Making its debut at the 2019 China International Import Expo (CIIE 2019), Kia’s new Futuron concept not only offers a glimpse into how the company sees the design direction of electric vehicles unfolding, but also some design cues for future Kia models.
First and foremost, the design is a vision of how Kia sees the styling of electric SUVs unfolding, particularly that of the “coupe” bodystyles that are bound to be coming as more drivers distance themselves from the traditional SUV slab-sided utilitarian box, without losing the interior space and versatility that attracts them to the segment.
The exterior is simple, shirking the ornate trappings present to some degree on just about every vehicle. Rather, the lightweight body twists, expands and contracts around the various mechanicals, resulting in a taut, sleek and streamlined profile.
Dimensionally, the concept fits about halfway between the current Sorento and Telluride models, though its wheelbase is longer than that of Telluride, and of course the body is considerably more athletic than either of the current models.

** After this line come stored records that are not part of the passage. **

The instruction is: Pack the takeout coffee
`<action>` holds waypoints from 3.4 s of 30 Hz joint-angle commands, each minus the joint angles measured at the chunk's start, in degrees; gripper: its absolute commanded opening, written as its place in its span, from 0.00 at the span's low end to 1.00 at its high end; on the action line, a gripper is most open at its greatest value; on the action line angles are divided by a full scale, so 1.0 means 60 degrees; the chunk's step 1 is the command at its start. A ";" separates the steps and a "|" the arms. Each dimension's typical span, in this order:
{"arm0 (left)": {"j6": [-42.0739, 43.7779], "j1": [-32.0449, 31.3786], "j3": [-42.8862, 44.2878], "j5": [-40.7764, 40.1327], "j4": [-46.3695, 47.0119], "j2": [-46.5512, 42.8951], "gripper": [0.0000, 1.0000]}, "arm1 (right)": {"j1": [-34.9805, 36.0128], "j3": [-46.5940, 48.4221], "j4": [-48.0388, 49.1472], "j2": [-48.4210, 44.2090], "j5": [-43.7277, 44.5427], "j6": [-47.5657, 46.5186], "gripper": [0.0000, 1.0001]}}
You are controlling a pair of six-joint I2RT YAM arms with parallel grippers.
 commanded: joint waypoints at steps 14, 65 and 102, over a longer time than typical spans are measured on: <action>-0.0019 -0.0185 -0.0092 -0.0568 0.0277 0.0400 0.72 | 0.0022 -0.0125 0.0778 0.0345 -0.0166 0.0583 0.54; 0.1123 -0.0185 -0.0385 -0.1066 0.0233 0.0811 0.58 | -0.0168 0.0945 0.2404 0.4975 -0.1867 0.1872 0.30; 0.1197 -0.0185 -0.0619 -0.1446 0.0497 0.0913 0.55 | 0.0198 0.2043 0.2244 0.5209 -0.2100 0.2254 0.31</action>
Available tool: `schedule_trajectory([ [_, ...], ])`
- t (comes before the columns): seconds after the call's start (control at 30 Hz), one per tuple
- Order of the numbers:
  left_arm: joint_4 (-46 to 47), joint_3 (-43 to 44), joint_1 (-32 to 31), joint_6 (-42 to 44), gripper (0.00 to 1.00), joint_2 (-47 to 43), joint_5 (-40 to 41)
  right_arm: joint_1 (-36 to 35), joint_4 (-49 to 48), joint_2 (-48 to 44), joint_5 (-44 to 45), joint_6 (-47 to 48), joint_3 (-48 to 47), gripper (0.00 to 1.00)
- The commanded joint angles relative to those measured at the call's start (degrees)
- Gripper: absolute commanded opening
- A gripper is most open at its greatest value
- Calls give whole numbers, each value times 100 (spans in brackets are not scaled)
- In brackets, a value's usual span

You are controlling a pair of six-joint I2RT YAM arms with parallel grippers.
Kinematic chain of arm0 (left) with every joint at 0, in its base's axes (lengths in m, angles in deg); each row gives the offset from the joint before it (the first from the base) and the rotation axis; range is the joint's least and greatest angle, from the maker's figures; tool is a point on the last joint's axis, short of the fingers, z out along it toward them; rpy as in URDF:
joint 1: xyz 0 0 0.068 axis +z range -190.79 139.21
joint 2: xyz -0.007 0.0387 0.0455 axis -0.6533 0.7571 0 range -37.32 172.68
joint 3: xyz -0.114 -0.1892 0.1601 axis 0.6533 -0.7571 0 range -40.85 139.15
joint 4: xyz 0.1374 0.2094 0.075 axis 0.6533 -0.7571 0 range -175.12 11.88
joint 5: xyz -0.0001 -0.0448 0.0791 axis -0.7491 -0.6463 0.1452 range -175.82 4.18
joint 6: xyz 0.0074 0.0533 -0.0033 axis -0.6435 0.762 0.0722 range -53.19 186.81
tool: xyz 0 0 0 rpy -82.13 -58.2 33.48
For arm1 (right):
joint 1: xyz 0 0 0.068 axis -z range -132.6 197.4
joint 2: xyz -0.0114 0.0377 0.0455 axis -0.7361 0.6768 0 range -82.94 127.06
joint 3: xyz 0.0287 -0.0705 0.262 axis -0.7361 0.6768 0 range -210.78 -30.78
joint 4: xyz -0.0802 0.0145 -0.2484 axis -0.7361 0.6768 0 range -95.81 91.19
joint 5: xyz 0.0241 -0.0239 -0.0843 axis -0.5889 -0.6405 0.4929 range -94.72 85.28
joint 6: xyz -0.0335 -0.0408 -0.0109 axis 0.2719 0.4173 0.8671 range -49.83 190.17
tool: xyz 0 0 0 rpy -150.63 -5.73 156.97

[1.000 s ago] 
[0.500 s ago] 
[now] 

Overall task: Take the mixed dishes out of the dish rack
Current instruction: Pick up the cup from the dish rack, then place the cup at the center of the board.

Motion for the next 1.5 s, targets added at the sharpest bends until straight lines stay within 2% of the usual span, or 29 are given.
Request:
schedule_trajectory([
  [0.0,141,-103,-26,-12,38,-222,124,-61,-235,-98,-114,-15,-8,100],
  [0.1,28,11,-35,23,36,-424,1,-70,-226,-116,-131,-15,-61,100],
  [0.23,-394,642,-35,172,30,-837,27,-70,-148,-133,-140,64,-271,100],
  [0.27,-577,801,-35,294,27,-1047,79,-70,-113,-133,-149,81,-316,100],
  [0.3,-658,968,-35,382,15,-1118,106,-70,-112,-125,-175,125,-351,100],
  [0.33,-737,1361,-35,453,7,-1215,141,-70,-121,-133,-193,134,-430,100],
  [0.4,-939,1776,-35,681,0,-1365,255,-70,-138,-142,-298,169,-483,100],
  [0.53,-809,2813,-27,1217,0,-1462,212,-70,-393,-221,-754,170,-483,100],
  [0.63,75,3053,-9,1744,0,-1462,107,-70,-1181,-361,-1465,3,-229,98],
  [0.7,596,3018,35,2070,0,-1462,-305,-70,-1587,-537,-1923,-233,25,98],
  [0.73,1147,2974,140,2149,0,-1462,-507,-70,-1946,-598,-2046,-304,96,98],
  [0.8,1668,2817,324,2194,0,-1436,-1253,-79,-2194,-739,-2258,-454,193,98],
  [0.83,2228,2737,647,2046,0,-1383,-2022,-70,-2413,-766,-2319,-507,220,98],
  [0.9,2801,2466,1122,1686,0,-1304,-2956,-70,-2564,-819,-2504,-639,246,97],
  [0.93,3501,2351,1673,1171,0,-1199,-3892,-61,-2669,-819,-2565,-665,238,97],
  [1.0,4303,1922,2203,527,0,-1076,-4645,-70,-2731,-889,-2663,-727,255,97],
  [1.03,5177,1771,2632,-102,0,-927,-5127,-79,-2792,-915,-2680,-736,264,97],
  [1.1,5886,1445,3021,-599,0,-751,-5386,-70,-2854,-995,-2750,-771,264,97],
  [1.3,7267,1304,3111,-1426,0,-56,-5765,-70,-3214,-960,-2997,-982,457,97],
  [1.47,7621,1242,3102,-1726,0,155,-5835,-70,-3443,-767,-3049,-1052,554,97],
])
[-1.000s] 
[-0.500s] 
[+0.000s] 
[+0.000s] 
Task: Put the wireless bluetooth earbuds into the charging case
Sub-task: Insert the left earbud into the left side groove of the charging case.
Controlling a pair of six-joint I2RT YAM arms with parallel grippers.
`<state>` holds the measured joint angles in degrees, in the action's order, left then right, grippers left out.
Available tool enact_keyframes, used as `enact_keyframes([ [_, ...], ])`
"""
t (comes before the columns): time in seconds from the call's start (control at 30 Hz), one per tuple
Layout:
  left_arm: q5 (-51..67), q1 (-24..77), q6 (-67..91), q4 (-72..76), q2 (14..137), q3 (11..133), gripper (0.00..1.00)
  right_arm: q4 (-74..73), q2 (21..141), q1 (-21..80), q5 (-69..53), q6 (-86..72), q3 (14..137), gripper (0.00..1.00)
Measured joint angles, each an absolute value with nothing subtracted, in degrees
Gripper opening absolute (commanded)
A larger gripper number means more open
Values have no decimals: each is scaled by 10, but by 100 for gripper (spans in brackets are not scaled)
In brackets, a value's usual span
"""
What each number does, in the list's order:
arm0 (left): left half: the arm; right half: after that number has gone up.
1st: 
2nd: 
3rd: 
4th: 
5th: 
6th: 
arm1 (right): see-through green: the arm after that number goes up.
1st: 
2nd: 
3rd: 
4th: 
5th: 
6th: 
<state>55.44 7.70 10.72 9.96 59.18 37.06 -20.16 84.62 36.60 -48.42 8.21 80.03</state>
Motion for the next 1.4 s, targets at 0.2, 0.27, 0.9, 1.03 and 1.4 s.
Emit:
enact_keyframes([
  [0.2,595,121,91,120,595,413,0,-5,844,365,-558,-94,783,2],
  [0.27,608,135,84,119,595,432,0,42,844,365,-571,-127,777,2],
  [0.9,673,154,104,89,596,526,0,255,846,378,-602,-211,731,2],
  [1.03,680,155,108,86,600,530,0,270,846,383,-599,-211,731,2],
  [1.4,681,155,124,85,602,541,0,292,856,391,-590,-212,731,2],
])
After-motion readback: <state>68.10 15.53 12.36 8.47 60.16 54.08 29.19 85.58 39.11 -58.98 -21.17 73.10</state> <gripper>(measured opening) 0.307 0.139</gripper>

Probably the most interesting feature for future Kia buyers is the interpretation of Kia’s decade-old signature tiger nose “grille,” which here stretches full width, in effect creating a “tiger face,” says Kia. The headlights are a series of LEDs arrayed much like stars in what the company calls a “star cloud.” The matrix is reproduced at the end for the taillights.
The low-profile body sits high on the chassis, resulting in a sporty coupe profile that effectively conveys the high-ground-clearance all-terrain capabilities of the vehicle. The fully-electric powertrain helps create a stable stance, with the high-capacity battery mounted below the cabin floor and the four in-wheel electric motors combining to lower the centre of gravity.
The cabin narrows from the windshield to the rear fascia, creating a triangular roof that houses a diamond-shaped panoramic roof, bathing occupants in natural light. The greenhouse also houses a series of LiDAR (light detection and ranging) sensors to set the groundwork for Level 4 autonomous driving.
The front seats are created out of flexible materials and can be adjusted from driving “upright” to resting “reclined” in a manner similar to airline First-Class accommodations. In autonomous mode, the seats go into “zero gravity” mode as the steering wheel retracts into the instrument panel.
The instrument cluster is a graphical user interface that flows out of the driver’s door and seamlessly wraps around the steering wheel. It’s operated by artificial intelligence technologies, displaying vital information about driving mode, powertrain and navigation to the driver.